The experiment is conducted on the Statlog (Shuttle) dataset. The bandit receives inputs sampled from this dataset, as a disjoint model, and must make a decision based on the given observations. Correct decisions yield a reward of 1.0, while incorrect decisions result in a reward of 0.0.

The experiment is conducted over a total of 20480 samples.

Model Architecture

We employ a Neural UCB bandit model with a small MLP network with three hidden layers of 128 units each and ReLU activation. For optimization, we use Adam and an MSE loss.

Training and Hyperparameters

Training is conducted using the Adam optimizer with the following hyperparameter configuration:

Learning rate: 0.0001
Weight decay: 0.00001
Exploration rate: 0.00001
Batch size: 100
Gradient clipping: 20.0

Every time the bandit receives a batch of feedback, the network is updated with all of the available data out of the last 10240 observed samples.

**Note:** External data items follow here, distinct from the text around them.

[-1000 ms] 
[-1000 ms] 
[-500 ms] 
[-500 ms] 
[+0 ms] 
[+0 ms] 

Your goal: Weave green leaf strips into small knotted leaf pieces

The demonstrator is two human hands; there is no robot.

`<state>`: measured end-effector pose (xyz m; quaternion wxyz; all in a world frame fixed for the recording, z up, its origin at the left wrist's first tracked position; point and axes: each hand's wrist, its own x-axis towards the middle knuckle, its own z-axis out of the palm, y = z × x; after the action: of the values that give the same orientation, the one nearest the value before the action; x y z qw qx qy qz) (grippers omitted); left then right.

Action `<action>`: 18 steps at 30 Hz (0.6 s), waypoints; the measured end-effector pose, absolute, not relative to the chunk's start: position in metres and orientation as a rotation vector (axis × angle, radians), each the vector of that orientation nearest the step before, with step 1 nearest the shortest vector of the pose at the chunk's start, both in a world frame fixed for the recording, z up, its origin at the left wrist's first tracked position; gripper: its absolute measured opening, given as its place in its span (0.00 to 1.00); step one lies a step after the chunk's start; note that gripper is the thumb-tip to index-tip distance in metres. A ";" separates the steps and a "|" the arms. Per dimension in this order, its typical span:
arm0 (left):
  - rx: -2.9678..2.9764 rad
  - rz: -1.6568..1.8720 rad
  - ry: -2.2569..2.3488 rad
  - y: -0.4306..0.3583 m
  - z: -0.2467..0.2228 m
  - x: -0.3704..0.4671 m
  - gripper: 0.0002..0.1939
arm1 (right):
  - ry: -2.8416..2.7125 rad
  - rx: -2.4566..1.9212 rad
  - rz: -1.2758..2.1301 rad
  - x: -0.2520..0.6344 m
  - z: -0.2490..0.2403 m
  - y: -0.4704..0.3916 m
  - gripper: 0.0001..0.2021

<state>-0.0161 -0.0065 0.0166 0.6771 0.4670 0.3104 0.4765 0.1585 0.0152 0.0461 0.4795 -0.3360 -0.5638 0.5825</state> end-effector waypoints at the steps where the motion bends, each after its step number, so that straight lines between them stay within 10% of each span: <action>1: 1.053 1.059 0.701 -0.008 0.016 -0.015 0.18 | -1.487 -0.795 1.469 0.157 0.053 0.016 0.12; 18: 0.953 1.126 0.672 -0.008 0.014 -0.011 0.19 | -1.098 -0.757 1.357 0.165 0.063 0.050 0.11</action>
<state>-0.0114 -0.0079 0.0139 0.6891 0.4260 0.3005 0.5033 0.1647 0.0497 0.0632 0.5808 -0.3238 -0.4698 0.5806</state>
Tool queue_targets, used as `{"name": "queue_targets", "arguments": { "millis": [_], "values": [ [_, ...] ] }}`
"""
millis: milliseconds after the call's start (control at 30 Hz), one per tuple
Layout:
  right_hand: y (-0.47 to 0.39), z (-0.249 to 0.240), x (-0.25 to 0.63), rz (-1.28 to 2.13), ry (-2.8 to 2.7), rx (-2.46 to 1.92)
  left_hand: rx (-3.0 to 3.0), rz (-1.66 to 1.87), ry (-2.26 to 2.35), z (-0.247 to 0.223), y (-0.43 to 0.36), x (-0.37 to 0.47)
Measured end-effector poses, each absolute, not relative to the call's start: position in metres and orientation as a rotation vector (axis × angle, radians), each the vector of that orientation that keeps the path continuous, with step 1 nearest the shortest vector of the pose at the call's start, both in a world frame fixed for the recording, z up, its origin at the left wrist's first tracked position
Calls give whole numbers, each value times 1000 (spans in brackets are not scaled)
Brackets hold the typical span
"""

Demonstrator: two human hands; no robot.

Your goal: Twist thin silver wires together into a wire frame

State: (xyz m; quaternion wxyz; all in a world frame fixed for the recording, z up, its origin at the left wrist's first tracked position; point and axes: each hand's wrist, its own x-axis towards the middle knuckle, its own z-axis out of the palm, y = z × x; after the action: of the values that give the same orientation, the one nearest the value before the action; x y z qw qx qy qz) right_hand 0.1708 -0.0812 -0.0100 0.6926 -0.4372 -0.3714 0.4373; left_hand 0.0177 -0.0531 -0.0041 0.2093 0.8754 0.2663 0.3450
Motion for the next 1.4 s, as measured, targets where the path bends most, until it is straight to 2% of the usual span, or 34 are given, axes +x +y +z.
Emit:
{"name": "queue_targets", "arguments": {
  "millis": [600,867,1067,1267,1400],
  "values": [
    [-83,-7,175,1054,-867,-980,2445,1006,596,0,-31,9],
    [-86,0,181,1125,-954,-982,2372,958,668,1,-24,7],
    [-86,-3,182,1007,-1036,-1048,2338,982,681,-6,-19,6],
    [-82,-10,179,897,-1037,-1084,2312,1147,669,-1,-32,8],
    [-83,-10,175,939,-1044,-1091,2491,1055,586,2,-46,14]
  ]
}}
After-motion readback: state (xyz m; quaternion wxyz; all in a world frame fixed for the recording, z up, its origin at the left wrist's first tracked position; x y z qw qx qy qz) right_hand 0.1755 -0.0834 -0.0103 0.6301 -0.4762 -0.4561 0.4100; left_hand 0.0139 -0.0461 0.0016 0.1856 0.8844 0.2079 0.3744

Training Interval Variations

We analyze the effect of different training interval settings, where the model requires a minimum number of accumulated samples before training occurs. The evaluated values are:

32
128
256
1024

Evaluation Metric

Performance is assessed based on accumulated regret over 20480 training samples. The regret quantifies the discrepancy between the observed rewards and the optimal achievable rewards.

Results

Regrets for different training intervals

The results show that 128 performs best, slightly outperforming 32. This was unexpected because it trains less frequently, but the improved performance might be due to reduced overfitting. As expected, 256 performs significantly worse, and 1024 is even worse, indicating that updating too infrequently hinders learning efficiency.

Discussion

One problem with this setup is that when the model trains more often, it also sees more data overall. It would be interesting to find out how the performance compares when the total amount of data is the same, but training happens more frequently with fewer data per update.

Conclusion

This study demonstrates that adjusting the training interval impacts the performance of the Neural UCB bandit model. While frequent training can reduce regret, excessive updates may lead to overfitting. Further investigation is needed to isolate the effects of training frequency from the total data volume seen by the model.